The book (Numerical Optimization by Nocedal & Wright, 2nd ed, page 40) says it is easy to show
$$
\cos \theta_k := \frac{-\nabla f_k^T p_k}{||\nabla f_k || \cdot ||p_k||}
\geq \frac{1}{M}.
$$
How can I prove this?
I tried approaches using the Cholesky decomposition $B_k =L L^T$ and using
$||x|| \leq ||B_k^{-1}||\cdot ||B_k x||$, but to no avail. I think it should be a simple one liner that I'm not seeing? Any help is much appreciated!
 A: I assume $\|\,\cdot\,\|$ denote the euclidean norm and it's operator-norm.

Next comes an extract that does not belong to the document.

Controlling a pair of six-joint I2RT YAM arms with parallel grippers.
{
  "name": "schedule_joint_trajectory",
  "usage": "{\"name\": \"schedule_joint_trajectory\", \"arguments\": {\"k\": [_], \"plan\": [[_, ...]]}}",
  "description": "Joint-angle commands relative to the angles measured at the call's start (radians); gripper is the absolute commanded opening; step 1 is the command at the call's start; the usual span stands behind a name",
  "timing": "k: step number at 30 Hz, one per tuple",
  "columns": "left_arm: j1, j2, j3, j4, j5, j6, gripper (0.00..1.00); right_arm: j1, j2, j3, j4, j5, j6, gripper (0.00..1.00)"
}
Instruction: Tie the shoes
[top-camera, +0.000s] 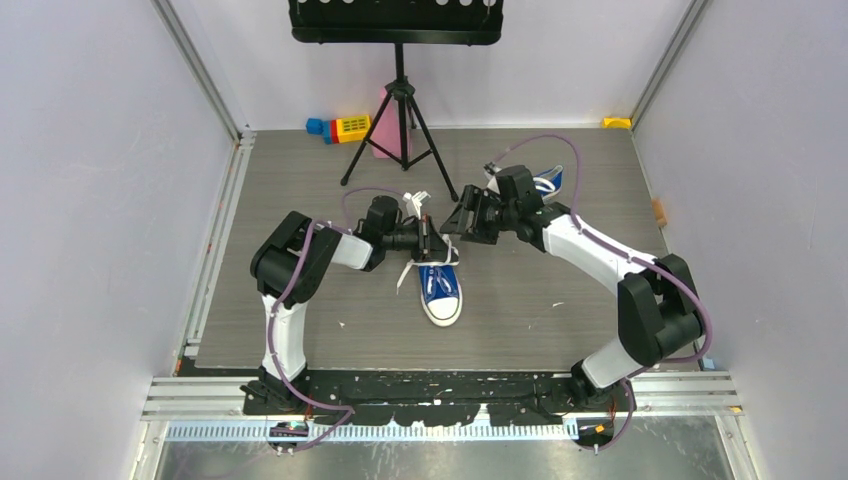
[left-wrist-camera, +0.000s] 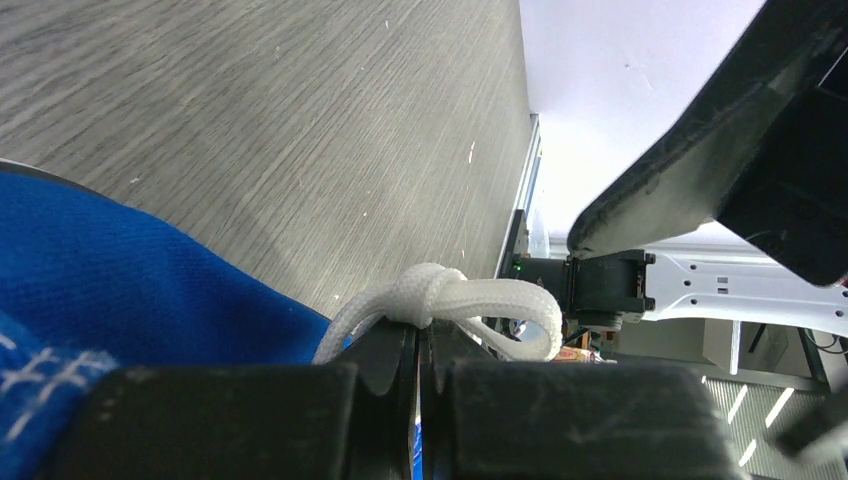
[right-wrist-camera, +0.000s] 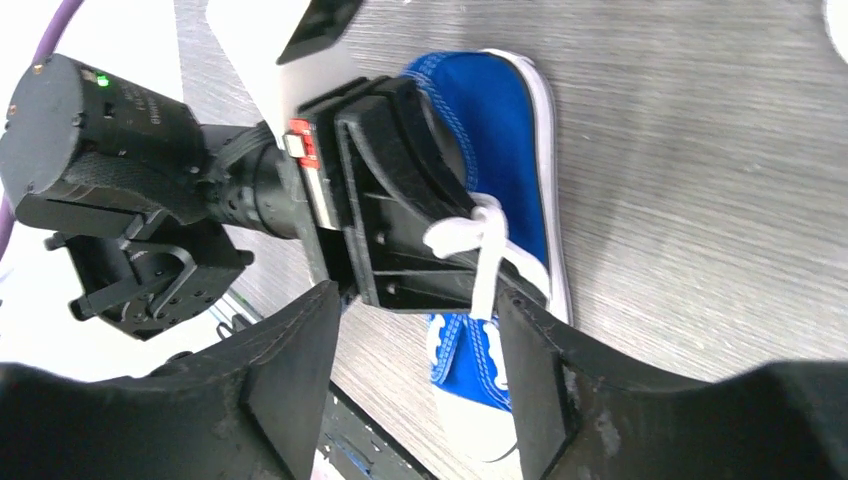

Then, for a vector $x$ and the symmetric root $A=B^{1/2}$ we have
$$ \|x\|^2 = \|A^{-1}A x\|^2 \le \|A^{-1}\|^2 \|Ax\|^2 = \|B^{-1}\| x^T B x . $$
Thus, we have
$$ \frac{p^T B p}{\|Bp\| \|p\|} \ge \frac{\|p\|^2}{\|B^{-1}\| \|B\| \|p\|^2} = \frac1M. $$
A: I'm working really hard on the same problem. The Cholesky decomposition approach you mentioned really inspired me and I found a stronger inequality
$$
\cos(\theta_k) \geq \frac{1}{\sqrt{M}}.
$$
Here is my proof. Let $B_k^{-1} = R_k^T R_k$, then we get
$$
\nabla f_k^T B_k^{-1} \nabla f_k = \nabla f_k^T R_k^T R_k \nabla f_k = ||R_k \nabla f_k||^2. \qquad \qquad \qquad \qquad (1)
$$
Furthermore, since
$$
||\nabla f_k|| \leq ||R_k \nabla f_k||\ ||R_k^{-1}||
$$
and
$$
\ ||B_k^{-1} \nabla f_k|| = ||R_k^T R_k \nabla f_k|| \leq ||R_k^T||\ ||R_k \nabla f_k|| = ||R_k||\ ||R_k \nabla f_k||,
$$
we get
$$
||\nabla f_k ||\ ||B_k^{-1}\nabla f_k|| \leq ||R_k^{-1}|| \ ||R_k|| \ ||R_k \nabla f_k||^2. \qquad \qquad \qquad \qquad (2)
$$
Finally, combining Eqs. (1) and (2), we get
$$
\frac{\nabla f_k^T B_k^{-1} \nabla f_k }{||\nabla f_k ||\ ||B_k^{-1}\nabla f_k||} \geq
\frac{||R_k \nabla f_k||^2}{||R_k^{-1}|| \ ||R_k|| \ ||R_k \nabla f_k||^2} = \frac{1}{|| R_k||\ ||R_k^{-1}||} = \frac{1}{\sqrt{M}}.
$$